++++ PROVIDED RECORDS

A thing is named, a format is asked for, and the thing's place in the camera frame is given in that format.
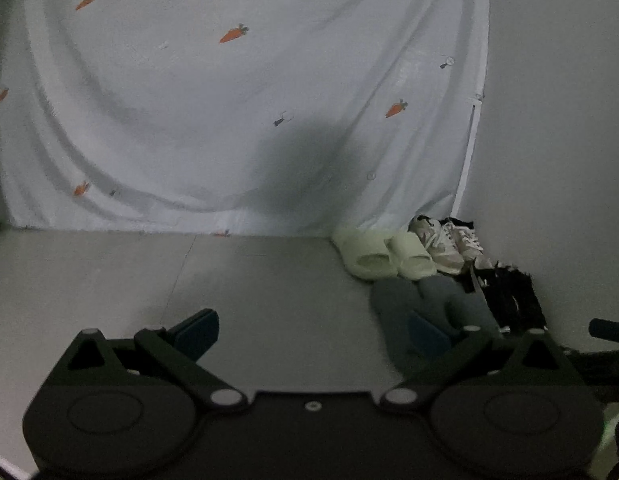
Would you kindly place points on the white carrot-print sheet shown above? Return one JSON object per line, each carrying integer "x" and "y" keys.
{"x": 214, "y": 110}

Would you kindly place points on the black sneaker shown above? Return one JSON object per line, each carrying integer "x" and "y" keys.
{"x": 524, "y": 300}
{"x": 489, "y": 300}

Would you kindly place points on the light green cloth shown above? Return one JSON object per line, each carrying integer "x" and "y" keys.
{"x": 609, "y": 422}

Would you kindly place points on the light green slipper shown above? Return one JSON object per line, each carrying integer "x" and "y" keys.
{"x": 364, "y": 257}
{"x": 414, "y": 255}

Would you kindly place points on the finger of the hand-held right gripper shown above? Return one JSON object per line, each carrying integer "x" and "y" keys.
{"x": 609, "y": 331}

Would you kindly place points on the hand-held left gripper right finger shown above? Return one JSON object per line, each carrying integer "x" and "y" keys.
{"x": 428, "y": 336}

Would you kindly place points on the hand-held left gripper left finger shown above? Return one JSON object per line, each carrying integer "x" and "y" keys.
{"x": 199, "y": 332}

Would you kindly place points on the beige sneaker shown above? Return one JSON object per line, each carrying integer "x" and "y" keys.
{"x": 469, "y": 242}
{"x": 439, "y": 247}

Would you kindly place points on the grey slipper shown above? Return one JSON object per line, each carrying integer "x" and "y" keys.
{"x": 459, "y": 305}
{"x": 394, "y": 315}

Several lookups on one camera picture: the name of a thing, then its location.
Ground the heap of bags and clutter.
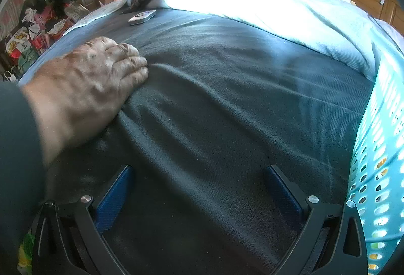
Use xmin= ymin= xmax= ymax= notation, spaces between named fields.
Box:
xmin=0 ymin=0 xmax=89 ymax=80

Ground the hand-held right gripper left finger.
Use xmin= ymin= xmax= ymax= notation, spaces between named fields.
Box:
xmin=32 ymin=164 xmax=136 ymax=275

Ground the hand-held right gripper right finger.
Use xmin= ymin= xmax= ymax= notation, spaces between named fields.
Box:
xmin=263 ymin=164 xmax=368 ymax=275

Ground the light blue quilt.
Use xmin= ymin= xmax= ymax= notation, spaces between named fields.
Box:
xmin=164 ymin=0 xmax=404 ymax=83

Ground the person's left hand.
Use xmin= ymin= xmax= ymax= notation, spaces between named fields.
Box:
xmin=31 ymin=36 xmax=149 ymax=165

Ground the teal perforated plastic basket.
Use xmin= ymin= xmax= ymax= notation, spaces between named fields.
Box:
xmin=346 ymin=51 xmax=404 ymax=275

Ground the dark grey fleece blanket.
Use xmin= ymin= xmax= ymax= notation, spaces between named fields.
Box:
xmin=44 ymin=8 xmax=376 ymax=275

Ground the small white flat device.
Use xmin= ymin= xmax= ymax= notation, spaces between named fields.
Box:
xmin=128 ymin=10 xmax=156 ymax=26

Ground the white quilted cloth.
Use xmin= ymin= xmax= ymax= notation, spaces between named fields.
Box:
xmin=65 ymin=0 xmax=131 ymax=33

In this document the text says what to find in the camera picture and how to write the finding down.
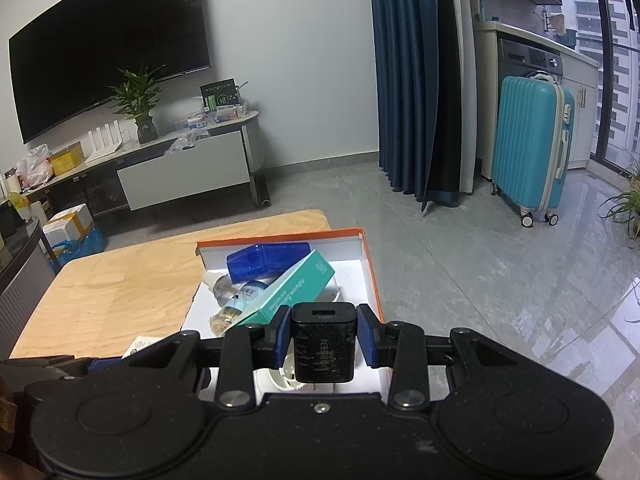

++++++++

All lines from the one containing "Ground the light blue quilt." through the end of the entries above must be given again exactly, with every picture omitted.

Ground the light blue quilt.
Use xmin= ymin= xmax= ymax= notation, spaces between named fields.
Box:
xmin=164 ymin=0 xmax=404 ymax=83

Ground the person's left hand.
Use xmin= ymin= xmax= ymax= notation, spaces between named fields.
Box:
xmin=31 ymin=36 xmax=149 ymax=165

Ground the teal perforated plastic basket.
Use xmin= ymin= xmax= ymax= notation, spaces between named fields.
Box:
xmin=346 ymin=51 xmax=404 ymax=275

Ground the dark grey fleece blanket.
Use xmin= ymin= xmax= ymax= notation, spaces between named fields.
Box:
xmin=44 ymin=8 xmax=376 ymax=275

Ground the small white flat device.
Use xmin= ymin= xmax= ymax= notation, spaces between named fields.
Box:
xmin=128 ymin=10 xmax=156 ymax=26

Ground the white quilted cloth.
Use xmin= ymin= xmax= ymax= notation, spaces between named fields.
Box:
xmin=65 ymin=0 xmax=131 ymax=33

In this document the text says what to find in the camera picture and how to write the finding down.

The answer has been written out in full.